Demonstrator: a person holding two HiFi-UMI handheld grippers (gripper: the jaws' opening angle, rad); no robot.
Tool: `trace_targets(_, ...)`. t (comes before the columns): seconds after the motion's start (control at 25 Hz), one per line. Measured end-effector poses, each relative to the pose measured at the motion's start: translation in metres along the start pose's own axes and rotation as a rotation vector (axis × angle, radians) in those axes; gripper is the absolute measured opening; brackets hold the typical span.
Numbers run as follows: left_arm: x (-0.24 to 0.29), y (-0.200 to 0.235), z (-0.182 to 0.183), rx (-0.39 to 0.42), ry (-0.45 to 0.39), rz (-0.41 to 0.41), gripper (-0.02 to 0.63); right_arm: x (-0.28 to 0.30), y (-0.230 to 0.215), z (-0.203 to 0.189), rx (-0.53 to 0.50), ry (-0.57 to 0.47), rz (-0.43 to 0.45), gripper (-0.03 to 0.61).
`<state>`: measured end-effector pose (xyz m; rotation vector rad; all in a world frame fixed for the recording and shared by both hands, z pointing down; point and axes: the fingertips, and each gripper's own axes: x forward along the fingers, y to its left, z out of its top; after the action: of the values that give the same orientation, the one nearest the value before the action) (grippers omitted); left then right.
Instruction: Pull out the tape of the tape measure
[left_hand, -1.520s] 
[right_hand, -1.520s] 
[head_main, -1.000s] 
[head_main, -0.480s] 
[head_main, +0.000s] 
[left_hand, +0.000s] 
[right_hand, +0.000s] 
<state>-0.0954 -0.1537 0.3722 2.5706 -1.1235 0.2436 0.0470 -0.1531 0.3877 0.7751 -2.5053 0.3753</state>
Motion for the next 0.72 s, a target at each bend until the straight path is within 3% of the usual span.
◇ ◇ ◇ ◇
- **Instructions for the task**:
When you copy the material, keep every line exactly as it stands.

- **Response for this exercise**:
Demonstrator: a person holding two HiFi-UMI handheld grippers (gripper: the jaws' opening angle, rad); no robot.
Tool: `trace_targets(_, ...)`. t (comes before the columns): seconds after the motion's start (control at 25 Hz), one per line. Measured end-effector poses, each relative to the pose measured at the motion's start: translation in metres along the start pose's own axes and rotation as a rotation vector (axis × angle, radians) in those axes; gripper is the absolute measured opening; brackets hold the typical span.
Numbers run as follows: left_arm: x (-0.24 to 0.29), y (-0.200 to 0.235), z (-0.182 to 0.183), rx (-0.39 to 0.42), ry (-0.45 to 0.39), rz (-0.41 to 0.41), gripper (-0.02 to 0.63); right_arm: x (-0.28 to 0.30), y (-0.230 to 0.215), z (-0.203 to 0.189), rx (-0.53 to 0.50), ry (-0.57 to 0.47), rz (-0.43 to 0.45), gripper (-0.03 to 0.61).
`<state>`: measured end-effector pose (xyz m; rotation vector rad; all in a world frame fixed for the recording and shared by both hands, z pointing down; point and axes: the fingertips, and each gripper's own axes: x forward along the fingers, y to its left, z out of its top; after the action: of the values that give the same orientation, the one nearest the value before the action) (grippers omitted); left then right.
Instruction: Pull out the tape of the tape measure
[left_hand, -1.520s] 
[right_hand, -1.520s] 
[head_main, -1.000s] 
[head_main, -0.480s] 
[head_main, +0.000s] 
[left_hand, +0.000s] 
[right_hand, +0.000s] 
<state>-0.0954 -0.1537 0.3722 2.5706 -1.1235 0.2436 0.0470 -0.1531 0.3877 0.7751 -2.5053 0.3753</state>
Motion for the next 0.72 s, a target at each bend until the straight path is within 3% of the usual span.

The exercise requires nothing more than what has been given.